I believe the time is ripe to develop improvements in the total system for mitigating flash floods. With mesoscale and cloud scale numerical simulation models, it is quite likely that we will develop new and useful understanding upon which to base improved precipitation forecasts. I am hoping to see the implementation of probabilistic approaches (e.g., Krzysztofowicz et al. 1993) that will offer not only improvements in forecasting skill, but also improvements in forecasting value for heavy precipitation events (Murphy 1993). At the time of this writing, the research investments aimed at improvement of quantitative precipitation forecasting are just beginning. Moreover, there is as yet relatively little being done to couple precipitation forecast models with hydrological models to produce flood and flash flood forecasts directly. Thus, flash flood forecasting is open to considerable experimentation with burgeoning new techniques and technologies. New methods for quantitative rainfall estimation (e.g., Ryzhkov and Zrni1996) and automated streamflow measurements are promising better flash flood detection and warning capability.

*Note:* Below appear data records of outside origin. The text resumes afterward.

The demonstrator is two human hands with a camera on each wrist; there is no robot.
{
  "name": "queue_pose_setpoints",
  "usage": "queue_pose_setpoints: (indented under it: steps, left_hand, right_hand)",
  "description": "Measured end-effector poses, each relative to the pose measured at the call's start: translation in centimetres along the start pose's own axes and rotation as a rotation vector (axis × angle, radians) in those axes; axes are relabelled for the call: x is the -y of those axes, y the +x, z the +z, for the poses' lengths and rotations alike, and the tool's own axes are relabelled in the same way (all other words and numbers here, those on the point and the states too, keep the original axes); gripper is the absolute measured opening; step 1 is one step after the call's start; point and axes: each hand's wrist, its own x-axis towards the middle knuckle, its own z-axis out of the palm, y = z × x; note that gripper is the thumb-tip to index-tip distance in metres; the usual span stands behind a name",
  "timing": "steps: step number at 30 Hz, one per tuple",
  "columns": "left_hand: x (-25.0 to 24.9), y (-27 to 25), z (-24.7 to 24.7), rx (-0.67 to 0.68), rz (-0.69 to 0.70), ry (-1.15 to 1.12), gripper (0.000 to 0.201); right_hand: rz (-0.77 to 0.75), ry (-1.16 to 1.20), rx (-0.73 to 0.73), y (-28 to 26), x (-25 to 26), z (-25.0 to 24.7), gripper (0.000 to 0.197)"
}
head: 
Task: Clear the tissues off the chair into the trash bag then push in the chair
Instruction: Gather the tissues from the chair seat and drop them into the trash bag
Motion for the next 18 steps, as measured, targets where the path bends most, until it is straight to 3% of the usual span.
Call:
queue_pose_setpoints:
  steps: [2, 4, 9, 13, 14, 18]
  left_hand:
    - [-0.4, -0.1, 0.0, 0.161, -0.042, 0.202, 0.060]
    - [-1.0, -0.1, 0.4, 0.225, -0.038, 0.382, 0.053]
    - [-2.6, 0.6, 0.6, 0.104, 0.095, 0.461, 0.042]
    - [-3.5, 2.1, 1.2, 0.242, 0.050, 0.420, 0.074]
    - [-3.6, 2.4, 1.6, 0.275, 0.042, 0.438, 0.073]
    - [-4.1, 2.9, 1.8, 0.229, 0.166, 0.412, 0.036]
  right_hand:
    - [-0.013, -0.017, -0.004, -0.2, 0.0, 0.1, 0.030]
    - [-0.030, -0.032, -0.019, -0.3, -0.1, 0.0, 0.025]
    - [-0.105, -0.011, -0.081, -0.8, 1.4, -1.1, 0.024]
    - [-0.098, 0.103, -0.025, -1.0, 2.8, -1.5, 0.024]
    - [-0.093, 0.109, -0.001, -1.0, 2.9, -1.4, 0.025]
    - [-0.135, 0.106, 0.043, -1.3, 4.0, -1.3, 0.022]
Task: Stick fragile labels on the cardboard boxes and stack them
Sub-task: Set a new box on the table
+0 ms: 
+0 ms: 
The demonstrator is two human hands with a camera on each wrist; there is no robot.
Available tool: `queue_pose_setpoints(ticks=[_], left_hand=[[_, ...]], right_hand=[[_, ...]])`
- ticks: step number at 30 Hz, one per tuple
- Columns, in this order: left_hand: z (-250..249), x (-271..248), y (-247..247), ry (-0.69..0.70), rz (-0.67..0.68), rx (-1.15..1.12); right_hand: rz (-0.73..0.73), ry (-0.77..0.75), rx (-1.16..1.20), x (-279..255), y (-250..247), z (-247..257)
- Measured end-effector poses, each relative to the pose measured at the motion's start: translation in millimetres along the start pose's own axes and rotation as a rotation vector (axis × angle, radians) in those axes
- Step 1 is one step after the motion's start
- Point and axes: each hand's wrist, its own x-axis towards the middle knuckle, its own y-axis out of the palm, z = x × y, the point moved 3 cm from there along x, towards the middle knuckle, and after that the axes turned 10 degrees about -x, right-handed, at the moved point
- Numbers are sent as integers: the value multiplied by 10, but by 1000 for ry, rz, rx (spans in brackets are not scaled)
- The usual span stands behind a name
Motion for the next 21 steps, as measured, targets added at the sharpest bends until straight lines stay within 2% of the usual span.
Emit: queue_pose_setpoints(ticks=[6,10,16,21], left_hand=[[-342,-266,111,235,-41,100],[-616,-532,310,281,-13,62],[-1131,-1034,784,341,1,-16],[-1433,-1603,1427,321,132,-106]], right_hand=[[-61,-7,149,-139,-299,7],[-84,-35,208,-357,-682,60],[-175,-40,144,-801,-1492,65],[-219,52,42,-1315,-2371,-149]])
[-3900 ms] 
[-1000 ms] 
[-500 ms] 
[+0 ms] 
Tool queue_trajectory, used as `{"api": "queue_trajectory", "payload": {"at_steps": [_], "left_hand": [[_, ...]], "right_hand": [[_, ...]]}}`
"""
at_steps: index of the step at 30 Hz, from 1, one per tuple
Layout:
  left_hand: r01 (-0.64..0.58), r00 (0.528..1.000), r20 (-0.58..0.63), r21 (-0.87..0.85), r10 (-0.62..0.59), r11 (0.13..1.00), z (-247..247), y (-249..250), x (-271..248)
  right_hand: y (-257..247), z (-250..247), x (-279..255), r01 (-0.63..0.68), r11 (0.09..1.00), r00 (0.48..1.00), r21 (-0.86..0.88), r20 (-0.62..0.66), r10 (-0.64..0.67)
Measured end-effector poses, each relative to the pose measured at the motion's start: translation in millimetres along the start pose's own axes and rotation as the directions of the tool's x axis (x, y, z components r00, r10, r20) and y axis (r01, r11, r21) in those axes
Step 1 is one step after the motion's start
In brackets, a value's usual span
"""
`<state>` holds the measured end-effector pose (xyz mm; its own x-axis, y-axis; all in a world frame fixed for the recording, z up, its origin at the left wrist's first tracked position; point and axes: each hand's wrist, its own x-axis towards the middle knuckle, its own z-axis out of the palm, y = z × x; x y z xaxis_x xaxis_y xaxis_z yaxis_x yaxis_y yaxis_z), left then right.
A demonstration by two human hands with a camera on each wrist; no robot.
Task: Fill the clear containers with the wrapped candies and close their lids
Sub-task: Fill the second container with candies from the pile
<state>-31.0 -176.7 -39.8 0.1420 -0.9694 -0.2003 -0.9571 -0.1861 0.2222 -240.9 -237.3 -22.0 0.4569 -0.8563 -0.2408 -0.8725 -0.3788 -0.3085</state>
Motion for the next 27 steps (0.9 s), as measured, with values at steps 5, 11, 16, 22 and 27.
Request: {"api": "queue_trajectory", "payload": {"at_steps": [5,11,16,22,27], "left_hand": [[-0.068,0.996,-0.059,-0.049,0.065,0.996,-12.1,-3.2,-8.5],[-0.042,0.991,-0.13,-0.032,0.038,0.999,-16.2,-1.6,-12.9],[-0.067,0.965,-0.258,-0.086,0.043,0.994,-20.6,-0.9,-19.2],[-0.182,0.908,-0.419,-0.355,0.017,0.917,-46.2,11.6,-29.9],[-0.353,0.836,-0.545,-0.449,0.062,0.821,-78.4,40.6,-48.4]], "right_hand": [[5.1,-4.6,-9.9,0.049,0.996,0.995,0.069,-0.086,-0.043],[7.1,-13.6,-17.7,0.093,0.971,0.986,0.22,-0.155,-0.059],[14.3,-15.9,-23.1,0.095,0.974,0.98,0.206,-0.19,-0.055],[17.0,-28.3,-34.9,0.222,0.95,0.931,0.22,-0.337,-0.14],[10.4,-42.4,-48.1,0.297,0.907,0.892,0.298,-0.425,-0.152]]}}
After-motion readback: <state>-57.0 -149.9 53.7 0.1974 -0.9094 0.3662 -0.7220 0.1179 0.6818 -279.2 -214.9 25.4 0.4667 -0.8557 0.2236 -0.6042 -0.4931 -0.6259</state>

Because of the importance of aviation, convective wind gust forecasting and warning should continue to see investments in infrastructure and research. This should lead to some continued improvement in forecasting convective wind events, notably microbursts.
Although by no means unimportant in terms of damages, hailstorms remain difficult to mitigate. Unless it can be demonstrated that short-term mitigation is possible, it is going to be a challenge to find resources for sustained hailstorm research. Perhaps the best source for support will come from the insurance industry, which already is concerned about their losses to severe convective storms and so is interested in refined hail climatology information. Improved climatological databases do nothing for understanding the processes by which hail is formed, but knowing more accurately than at present where and when hailstorms are most common can be a good starting point for both basic and applied research.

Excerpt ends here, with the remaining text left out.